R - QQPlot: how to see whether data are normally distributed
I have plotted this after I did a Shapiro-Wilk normality test. The test showed that it is likely that the population is normally distributed. However, how to see this "behaviour" on this plot?
A simple histogram of the data:
The Shapiro-Wilk test says:
Re the edit: the SW test result **rejects** the hypothesis that these data were independently drawn from a common normal distribution: the p-value is very small. (This is apparent both in the qq plot, which exhibits a short left tail, and in the histogram, which exhibits positive skewness.) This suggests you misinterpreted the test. When you interpret the test correctly, do you still have a question to ask?
So to understand that clearly. I have two assumptions which go into different directions. The SW says no and the plots say yes. So whats the real solution of my test??
On the contrary: the software and all the plots are consistent in what they say. The qq plot and the histogram show specific ways in which the data deviate from normality; the SW test says that such data are unlikely to have come from a normal distribution.
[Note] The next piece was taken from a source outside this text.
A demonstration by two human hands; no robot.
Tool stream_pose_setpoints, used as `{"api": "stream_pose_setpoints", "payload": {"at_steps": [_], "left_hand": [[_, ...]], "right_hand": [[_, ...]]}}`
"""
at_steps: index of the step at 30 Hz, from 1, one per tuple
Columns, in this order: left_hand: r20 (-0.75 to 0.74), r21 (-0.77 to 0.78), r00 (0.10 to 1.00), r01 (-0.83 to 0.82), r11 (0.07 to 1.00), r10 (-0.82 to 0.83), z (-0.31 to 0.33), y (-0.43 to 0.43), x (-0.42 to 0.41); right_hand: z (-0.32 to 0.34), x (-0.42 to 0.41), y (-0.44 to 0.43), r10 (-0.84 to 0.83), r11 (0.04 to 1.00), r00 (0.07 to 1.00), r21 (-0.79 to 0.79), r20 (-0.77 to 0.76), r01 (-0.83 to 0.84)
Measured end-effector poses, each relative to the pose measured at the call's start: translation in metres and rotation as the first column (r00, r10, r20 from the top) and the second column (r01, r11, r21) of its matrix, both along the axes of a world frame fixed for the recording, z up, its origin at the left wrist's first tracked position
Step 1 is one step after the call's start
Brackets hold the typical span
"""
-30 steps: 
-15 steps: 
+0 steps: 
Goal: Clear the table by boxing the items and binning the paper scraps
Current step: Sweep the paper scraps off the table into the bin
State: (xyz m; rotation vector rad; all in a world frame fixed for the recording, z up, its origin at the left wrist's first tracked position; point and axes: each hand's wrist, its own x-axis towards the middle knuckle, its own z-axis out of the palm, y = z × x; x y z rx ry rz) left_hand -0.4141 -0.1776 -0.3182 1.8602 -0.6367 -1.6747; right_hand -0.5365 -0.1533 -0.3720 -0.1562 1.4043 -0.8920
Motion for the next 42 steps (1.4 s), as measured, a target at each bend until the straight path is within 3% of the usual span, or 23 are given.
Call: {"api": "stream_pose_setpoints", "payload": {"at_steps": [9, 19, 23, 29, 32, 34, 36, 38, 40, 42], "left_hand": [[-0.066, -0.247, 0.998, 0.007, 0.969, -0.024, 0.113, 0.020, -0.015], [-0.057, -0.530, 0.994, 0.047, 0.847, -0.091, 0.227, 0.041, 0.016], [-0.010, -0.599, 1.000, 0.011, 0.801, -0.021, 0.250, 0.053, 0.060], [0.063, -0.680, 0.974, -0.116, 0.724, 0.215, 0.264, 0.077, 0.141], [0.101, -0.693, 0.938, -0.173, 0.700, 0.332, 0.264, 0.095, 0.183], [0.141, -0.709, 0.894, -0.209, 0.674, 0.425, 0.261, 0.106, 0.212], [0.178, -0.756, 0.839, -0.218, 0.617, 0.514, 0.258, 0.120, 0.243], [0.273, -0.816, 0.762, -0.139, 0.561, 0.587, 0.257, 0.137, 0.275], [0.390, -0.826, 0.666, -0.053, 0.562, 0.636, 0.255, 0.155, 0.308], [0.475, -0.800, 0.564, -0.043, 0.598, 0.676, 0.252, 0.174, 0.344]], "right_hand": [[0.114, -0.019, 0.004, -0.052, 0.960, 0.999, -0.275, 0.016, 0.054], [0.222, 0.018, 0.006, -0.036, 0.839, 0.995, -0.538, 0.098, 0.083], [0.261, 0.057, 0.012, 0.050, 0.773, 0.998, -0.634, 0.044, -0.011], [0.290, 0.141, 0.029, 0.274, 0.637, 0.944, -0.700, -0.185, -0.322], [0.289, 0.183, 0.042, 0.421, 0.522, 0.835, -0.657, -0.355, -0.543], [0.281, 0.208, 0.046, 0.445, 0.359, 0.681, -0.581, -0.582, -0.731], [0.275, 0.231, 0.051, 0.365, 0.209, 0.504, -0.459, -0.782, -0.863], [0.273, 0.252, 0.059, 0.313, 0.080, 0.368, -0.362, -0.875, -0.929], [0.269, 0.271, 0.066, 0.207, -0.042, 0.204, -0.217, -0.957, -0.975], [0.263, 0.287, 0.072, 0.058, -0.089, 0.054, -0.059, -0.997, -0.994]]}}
Why does the plots say that its not normaly distributed? The qqplot creates a straight line and the histogram looks also normaly distributed? I do not get it;(
The qq plot clearly is *not* straight and the histogram clearly is *not* symmetric (which is perhaps the most basic of the many criteria a normally distributed histogram must satisfy). Sven Hohenstein's answer explains how to read the qq plot.
Useful guide for q-q plot explation at http://emp.byui.edu/BrownD/Stats-intro/dscrptv/graphs/qq-plot_egs.htm
"The test showed that it is likely that the population is normally distributed."
No; it didn't show that.
Hypothesis tests don't tell you how likely the null is. In fact you can bet this null is false.
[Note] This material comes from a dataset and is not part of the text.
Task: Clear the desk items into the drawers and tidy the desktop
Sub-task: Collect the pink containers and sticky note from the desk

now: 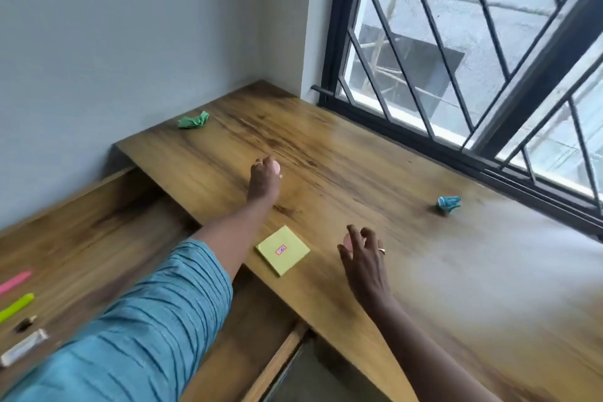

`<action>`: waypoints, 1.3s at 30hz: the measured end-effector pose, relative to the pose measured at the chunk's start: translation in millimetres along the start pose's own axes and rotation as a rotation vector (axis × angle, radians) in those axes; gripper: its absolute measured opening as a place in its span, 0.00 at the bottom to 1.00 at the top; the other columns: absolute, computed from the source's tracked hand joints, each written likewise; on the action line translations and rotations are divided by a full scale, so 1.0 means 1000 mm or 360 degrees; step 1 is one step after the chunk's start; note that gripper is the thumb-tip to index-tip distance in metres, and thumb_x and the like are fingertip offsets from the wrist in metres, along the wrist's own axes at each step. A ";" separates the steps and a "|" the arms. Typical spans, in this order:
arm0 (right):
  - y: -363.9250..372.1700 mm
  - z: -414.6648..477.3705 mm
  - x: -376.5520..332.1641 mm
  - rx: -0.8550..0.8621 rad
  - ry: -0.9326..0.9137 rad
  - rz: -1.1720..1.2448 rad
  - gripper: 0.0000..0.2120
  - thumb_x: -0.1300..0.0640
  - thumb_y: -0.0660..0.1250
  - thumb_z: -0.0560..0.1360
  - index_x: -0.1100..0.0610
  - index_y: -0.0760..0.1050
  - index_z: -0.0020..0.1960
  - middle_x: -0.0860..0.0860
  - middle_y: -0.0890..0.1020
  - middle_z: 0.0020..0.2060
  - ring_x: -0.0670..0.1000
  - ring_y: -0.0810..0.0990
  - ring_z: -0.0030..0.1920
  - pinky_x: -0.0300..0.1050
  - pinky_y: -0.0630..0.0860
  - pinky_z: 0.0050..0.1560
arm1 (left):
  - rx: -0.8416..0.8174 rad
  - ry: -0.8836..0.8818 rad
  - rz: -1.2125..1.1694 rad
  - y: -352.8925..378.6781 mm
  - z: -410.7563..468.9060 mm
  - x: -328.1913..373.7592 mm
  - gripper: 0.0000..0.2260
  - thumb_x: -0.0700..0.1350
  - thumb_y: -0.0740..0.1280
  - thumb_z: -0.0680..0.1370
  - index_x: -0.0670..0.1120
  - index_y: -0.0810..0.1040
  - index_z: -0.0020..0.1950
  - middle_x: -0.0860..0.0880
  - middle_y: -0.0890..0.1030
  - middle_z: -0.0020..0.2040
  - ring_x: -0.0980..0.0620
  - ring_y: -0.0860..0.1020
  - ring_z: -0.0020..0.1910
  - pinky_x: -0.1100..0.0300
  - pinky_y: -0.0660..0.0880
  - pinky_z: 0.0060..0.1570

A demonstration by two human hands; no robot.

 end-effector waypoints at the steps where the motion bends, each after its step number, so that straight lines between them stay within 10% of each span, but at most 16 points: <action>1: -0.003 -0.015 -0.005 0.0018 -0.0020 -0.0015 0.23 0.50 0.59 0.79 0.54 0.62 0.73 0.56 0.64 0.68 0.59 0.70 0.63 0.51 0.77 0.57 | 0.0034 0.0033 -0.0011 -0.014 -0.016 -0.002 0.18 0.39 0.64 0.78 0.40 0.68 0.68 0.39 0.72 0.65 0.42 0.70 0.64 0.54 0.70 0.58; 8: -0.009 -0.109 -0.055 0.0171 -0.0322 -0.0200 0.28 0.57 0.76 0.67 0.60 0.71 0.64 0.60 0.78 0.57 0.63 0.79 0.52 0.54 0.81 0.44 | 0.0051 0.0213 0.0027 -0.077 -0.132 -0.034 0.18 0.40 0.63 0.79 0.42 0.68 0.68 0.41 0.69 0.67 0.44 0.70 0.65 0.56 0.72 0.60; 13: 0.019 -0.165 -0.098 0.0031 -0.0282 -0.0028 0.22 0.52 0.62 0.78 0.57 0.67 0.70 0.57 0.71 0.66 0.62 0.71 0.63 0.53 0.71 0.60 | -0.0021 0.0183 0.0126 -0.121 -0.206 -0.092 0.18 0.40 0.65 0.77 0.43 0.70 0.67 0.44 0.70 0.67 0.45 0.69 0.65 0.57 0.66 0.63; 24: 0.096 -0.210 -0.196 -0.0232 -0.0457 0.0060 0.17 0.57 0.61 0.78 0.53 0.71 0.67 0.51 0.74 0.63 0.54 0.73 0.59 0.45 0.73 0.57 | -0.0551 0.0055 0.0257 -0.130 -0.286 -0.202 0.23 0.42 0.71 0.74 0.48 0.70 0.67 0.45 0.73 0.65 0.46 0.71 0.64 0.56 0.69 0.61; 39: 0.225 -0.204 -0.200 -0.0540 0.0456 0.0144 0.14 0.59 0.63 0.77 0.56 0.74 0.62 0.56 0.76 0.61 0.57 0.76 0.60 0.48 0.74 0.59 | -0.1244 0.0691 0.0363 -0.032 -0.289 -0.250 0.21 0.47 0.68 0.75 0.46 0.71 0.67 0.47 0.74 0.65 0.48 0.71 0.66 0.58 0.69 0.62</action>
Point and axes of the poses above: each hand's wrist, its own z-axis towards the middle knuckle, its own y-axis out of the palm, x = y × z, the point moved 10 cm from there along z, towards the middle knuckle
The Q-Q plot doesn't give a strong indication of non-normality (the plot is fairly straight); there's perhaps a slightly shorter left tail than you'd expect but that really won't matter much.
The histogram as-is probably doesn't say a lot either; it does also hint at a slightly shorter left tail. But see here
The population distribution your data are from isn't going to be exactly normal. However, the Q-Q plot shows that normality is probably a reasonably good approximation.
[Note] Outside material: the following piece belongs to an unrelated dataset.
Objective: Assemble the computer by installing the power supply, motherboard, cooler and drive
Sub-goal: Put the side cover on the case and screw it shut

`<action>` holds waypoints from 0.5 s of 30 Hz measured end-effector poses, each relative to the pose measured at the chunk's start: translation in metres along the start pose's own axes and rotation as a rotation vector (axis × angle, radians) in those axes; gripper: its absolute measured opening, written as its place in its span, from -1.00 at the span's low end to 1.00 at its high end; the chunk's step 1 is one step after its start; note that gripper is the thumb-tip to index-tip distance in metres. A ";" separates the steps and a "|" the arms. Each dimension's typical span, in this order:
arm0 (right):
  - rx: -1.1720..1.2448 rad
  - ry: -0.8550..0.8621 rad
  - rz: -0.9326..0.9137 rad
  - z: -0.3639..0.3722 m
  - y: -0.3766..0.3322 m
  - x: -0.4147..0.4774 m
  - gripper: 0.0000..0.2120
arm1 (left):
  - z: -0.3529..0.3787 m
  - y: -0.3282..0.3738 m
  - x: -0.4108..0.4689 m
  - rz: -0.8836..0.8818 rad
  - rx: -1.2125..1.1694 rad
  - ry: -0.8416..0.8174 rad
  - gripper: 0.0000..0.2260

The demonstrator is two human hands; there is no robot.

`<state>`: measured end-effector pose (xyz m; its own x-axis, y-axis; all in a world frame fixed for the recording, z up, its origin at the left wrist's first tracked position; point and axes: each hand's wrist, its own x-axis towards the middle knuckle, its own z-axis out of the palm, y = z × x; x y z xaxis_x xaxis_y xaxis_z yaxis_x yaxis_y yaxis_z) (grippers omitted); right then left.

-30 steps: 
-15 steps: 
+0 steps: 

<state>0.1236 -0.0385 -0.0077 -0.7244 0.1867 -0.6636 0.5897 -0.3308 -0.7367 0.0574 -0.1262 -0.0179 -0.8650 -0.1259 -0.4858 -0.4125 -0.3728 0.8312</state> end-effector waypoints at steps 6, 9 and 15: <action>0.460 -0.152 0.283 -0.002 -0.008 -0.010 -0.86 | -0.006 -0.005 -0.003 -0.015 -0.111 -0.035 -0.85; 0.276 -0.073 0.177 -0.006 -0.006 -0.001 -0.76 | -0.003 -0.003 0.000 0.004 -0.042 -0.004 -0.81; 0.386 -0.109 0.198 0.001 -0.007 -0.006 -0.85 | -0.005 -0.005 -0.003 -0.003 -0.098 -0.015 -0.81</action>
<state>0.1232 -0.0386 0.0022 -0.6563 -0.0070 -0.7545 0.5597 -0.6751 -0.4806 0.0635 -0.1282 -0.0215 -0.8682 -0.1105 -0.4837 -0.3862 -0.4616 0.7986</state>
If the sample size was not too small, a lack of rejection of the Shapiro-Wilk would probably be saying much the same.
Update: your edit to include the actual Shapiro-Wilk p-value is important because in fact that would indicate you would reject the null at typical significant levels. That test indicates your data are not normally distributed and the mild skewness indicated by the plots is probably what is being picked up by the test. For typical procedures that might assume normality of the variable itself (the one-sample t-test is one that comes to mind), at what appears to be a fairly large sample size, this mild non-normality will be of almost no consequence at all -- one of the problems with goodness of fit tests is they're more likely to reject just when it doesn't matter (when the sample size is large enough to detect some modest non-normality); similarly they're more likely to fail to reject when it matters most (when the sample size is small).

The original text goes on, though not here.